Ah man, maybe you're right. I never did understand her. Why would a woman as classy as Gillian sell herself? Was her uptown apartment, fancy clothes and new car that important to her? And how in the world did she think she could get away with not telling you the truth? I know how some people try to leave their jobs at the door when they go home, but come on! She wasn't a doctor, a lawyer, a fireman, or even a cop. How could she keep her job in a neat little compartment when that job meant slipping between the sheets with strangers? She knew you were a cop from the minute you met. How did she think she could keep that from you? We bust hookers, for Christ's sake! Didn't she realize you'd find out some day? Did she even think that far along? I don't know. 

When I went over to her apartment, all I wanted to do was get her as far away from you as possible. I thought if money was that important to her, I could bribe her into leaving town before you found out the truth. You gave me Hell when I told you about that, but I won't apologize for what I did. I'd do it again in a heartbeat. I knew if she left, it would hurt you, but look what you're going through now. Having her walk out on you would have been a lot easier than finding her dead.

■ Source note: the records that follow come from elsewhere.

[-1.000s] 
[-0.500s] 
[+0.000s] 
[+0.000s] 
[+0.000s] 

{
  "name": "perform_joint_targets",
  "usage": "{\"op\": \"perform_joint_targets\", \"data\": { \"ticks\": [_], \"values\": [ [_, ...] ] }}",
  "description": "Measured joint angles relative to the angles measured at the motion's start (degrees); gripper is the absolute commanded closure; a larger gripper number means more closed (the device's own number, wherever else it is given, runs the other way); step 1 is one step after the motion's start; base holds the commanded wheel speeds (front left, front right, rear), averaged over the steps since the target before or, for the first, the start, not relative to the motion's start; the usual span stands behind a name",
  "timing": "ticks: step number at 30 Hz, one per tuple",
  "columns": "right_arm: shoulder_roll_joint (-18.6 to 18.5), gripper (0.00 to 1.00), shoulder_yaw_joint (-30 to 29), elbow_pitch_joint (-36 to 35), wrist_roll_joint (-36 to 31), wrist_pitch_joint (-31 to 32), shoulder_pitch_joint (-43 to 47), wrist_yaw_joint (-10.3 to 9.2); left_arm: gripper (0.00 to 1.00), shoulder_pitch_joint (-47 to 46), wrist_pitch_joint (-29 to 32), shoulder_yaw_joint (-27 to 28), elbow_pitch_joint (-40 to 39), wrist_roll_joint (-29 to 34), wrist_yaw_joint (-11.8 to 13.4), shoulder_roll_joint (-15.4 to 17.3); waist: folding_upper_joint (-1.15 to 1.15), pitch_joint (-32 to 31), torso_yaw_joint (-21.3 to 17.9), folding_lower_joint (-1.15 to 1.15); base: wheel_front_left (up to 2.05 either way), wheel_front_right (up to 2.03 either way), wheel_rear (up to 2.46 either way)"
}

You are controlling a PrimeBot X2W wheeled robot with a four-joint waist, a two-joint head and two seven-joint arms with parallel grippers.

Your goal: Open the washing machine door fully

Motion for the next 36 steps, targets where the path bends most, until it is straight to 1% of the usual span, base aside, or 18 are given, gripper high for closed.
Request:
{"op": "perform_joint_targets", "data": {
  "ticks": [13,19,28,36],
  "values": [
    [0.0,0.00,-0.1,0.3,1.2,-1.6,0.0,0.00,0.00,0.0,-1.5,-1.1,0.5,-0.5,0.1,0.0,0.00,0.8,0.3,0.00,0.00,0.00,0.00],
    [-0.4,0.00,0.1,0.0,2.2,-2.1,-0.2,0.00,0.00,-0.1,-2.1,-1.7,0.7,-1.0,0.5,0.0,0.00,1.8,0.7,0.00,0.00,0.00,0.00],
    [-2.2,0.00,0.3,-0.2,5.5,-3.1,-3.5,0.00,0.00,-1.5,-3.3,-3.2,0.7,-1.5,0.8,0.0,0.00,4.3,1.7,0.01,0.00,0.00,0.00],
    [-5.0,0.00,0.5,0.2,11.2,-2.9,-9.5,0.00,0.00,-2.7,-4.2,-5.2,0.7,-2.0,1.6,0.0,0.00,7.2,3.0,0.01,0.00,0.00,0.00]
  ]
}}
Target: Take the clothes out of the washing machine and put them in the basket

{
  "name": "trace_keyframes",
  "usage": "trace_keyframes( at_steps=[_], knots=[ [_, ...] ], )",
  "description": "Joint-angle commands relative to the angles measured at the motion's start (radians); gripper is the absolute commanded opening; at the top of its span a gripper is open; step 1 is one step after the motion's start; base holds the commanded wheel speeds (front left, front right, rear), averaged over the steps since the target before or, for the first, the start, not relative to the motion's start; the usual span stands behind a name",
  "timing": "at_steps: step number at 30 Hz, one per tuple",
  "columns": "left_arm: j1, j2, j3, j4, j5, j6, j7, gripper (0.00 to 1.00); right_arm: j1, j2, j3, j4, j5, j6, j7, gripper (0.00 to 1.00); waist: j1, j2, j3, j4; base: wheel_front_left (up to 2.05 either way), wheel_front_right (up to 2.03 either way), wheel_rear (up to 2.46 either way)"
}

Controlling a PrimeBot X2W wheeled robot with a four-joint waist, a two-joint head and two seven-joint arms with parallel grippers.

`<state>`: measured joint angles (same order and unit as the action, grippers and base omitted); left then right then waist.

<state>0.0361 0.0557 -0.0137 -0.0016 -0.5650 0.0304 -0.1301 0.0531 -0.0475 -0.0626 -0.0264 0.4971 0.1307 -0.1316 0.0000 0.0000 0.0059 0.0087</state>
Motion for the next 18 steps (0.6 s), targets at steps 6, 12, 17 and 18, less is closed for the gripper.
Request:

I did my best, Hutch. As soon as Huggy called, I tore out the door and burned rubber over to her place. I think I clipped a couple of cars and got more than a few one-fingered salutes on the way, but I was just too late. She was already dead. I don't really remember what I said when I called it in. I think I called for a crime team, but none of that mattered when you walked in the door. Did you think I wanted to tell you the truth? I could see how much you were hurting. Do you have any idea what it cost me to tell you that your girl worked for Grossman? If I thought it would make you feel any better, I would've let you pound on me all night long. I watched your heart shatter into a million pieces and I would have given anything to turn back time and make it turn out different. I can't change what happened, Hutch. I don't have a time machine in my back pocket. All I can do is help you deal with the fallout.

There's one thing you've got to remember, buddy. Gillian was going to give it all up for you. She was ready to turn her back on Grossman and everything she was, just for you. If things had turned out different, maybe you two could have worked things out. Maybe you could have accepted what she was and what she did, and went on from there. We'll never know, but I know Gillian was right about one thing. She said it would be nice to be you, to have two people in your life that loved you as much as she and I did. She hit that nail right on the head, because I do love you. Hopefully, I love you enough for both of us.

I can't change what happened, but I can stay and help you put your life back together. I know it's not gonna happen overnight, and I'll see that pain in your eyes for a long time to come, but it will get better. We'll get through this just like we've gotten through other bad times. There isn't anything that can come between us, not even the ghost of a beautiful woman named Gillian. Get some sleep, Hutch. I'll be here when you wake up. I ain't goin' anywhere.